▶ **Exercise prompt**
Each entry must appear in the answer exactly as given.

▶ **Data shown**
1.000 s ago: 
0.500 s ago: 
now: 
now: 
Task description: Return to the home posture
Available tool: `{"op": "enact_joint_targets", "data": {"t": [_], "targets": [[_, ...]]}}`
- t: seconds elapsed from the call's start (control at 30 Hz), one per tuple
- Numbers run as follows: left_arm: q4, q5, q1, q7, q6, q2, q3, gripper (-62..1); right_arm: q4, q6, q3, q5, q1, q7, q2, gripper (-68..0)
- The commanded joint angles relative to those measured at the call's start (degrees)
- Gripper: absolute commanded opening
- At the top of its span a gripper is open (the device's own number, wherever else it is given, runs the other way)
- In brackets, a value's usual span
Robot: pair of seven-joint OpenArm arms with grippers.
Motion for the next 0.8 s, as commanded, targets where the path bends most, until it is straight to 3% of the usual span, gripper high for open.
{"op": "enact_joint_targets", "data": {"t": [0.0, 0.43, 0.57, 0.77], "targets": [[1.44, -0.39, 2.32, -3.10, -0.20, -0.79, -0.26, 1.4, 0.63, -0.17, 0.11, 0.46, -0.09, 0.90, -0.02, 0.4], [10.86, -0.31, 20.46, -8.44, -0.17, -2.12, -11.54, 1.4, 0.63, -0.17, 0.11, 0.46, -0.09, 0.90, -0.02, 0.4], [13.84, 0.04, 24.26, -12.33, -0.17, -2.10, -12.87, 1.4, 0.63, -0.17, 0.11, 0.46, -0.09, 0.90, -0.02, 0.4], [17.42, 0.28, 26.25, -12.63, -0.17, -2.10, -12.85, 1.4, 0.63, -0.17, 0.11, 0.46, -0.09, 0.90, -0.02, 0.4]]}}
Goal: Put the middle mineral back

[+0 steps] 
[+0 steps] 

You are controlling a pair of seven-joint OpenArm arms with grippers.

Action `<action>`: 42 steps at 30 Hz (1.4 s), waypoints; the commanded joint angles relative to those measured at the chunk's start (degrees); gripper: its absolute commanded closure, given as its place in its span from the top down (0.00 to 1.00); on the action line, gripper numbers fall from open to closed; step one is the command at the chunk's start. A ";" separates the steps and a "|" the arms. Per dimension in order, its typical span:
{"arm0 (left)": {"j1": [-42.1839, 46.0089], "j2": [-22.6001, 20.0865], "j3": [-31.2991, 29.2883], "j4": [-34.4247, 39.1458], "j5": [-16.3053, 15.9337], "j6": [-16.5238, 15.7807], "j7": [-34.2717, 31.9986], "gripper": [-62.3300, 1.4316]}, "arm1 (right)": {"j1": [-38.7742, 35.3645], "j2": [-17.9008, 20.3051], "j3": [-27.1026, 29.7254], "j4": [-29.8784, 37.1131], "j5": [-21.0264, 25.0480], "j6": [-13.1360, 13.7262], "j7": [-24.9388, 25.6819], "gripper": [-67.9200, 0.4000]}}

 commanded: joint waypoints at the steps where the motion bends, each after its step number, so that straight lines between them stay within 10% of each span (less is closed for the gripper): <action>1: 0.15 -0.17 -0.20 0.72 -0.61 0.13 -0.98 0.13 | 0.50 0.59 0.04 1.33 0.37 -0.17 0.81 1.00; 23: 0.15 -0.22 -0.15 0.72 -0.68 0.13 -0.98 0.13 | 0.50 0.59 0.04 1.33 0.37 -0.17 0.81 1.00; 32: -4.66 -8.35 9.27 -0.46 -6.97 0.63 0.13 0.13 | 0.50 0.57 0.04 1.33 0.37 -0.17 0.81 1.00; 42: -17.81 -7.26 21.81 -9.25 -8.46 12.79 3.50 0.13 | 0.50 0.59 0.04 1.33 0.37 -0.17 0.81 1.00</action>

▶ **Exercise response**
1.000 s ago: 
0.500 s ago: 
now: 
now: 
Task description: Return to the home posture
Available tool: `{"op": "enact_joint_targets", "data": {"t": [_], "targets": [[_, ...]]}}`
- t: seconds elapsed from the call's start (control at 30 Hz), one per tuple
- Numbers run as follows: left_arm: q4, q5, q1, q7, q6, q2, q3, gripper (-62..1); right_arm: q4, q6, q3, q5, q1, q7, q2, gripper (-68..0)
- The commanded joint angles relative to those measured at the call's start (degrees)
- Gripper: absolute commanded opening
- At the top of its span a gripper is open (the device's own number, wherever else it is given, runs the other way)
- In brackets, a value's usual span
Robot: pair of seven-joint OpenArm arms with grippers.
Motion for the next 0.8 s, as commanded, targets where the path bends most, until it is straight to 3% of the usual span, gripper high for open.
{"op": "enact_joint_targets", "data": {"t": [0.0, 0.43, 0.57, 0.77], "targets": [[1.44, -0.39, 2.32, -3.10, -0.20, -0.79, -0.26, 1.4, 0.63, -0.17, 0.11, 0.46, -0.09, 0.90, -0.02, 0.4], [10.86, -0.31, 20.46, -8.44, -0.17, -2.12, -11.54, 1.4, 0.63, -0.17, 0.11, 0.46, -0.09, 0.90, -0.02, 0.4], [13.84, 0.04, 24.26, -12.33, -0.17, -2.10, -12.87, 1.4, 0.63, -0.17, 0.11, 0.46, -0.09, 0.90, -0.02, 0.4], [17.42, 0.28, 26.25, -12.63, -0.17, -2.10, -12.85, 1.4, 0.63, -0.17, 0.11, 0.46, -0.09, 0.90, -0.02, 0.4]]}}
Goal: Put the middle mineral back

[+0 steps] 
[+0 steps] 

You are controlling a pair of seven-joint OpenArm arms with grippers.

Action `<action>`: 42 steps at 30 Hz (1.4 s), waypoints; the commanded joint angles relative to those measured at the chunk's start (degrees); gripper: its absolute commanded closure, given as its place in its span from the top down (0.00 to 1.00); on the action line, gripper numbers fall from open to closed; step one is the command at the chunk's start. A ";" separates the steps and a "|" the arms. Per dimension in order, its typical span:
{"arm0 (left)": {"j1": [-42.1839, 46.0089], "j2": [-22.6001, 20.0865], "j3": [-31.2991, 29.2883], "j4": [-34.4247, 39.1458], "j5": [-16.3053, 15.9337], "j6": [-16.5238, 15.7807], "j7": [-34.2717, 31.9986], "gripper": [-62.3300, 1.4316]}, "arm1 (right)": {"j1": [-38.7742, 35.3645], "j2": [-17.9008, 20.3051], "j3": [-27.1026, 29.7254], "j4": [-29.8784, 37.1131], "j5": [-21.0264, 25.0480], "j6": [-13.1360, 13.7262], "j7": [-24.9388, 25.6819], "gripper": [-67.9200, 0.4000]}}

 commanded: joint waypoints at the steps where the motion bends, each after its step number, so that straight lines between them stay within 10% of each span (less is closed for the gripper): <action>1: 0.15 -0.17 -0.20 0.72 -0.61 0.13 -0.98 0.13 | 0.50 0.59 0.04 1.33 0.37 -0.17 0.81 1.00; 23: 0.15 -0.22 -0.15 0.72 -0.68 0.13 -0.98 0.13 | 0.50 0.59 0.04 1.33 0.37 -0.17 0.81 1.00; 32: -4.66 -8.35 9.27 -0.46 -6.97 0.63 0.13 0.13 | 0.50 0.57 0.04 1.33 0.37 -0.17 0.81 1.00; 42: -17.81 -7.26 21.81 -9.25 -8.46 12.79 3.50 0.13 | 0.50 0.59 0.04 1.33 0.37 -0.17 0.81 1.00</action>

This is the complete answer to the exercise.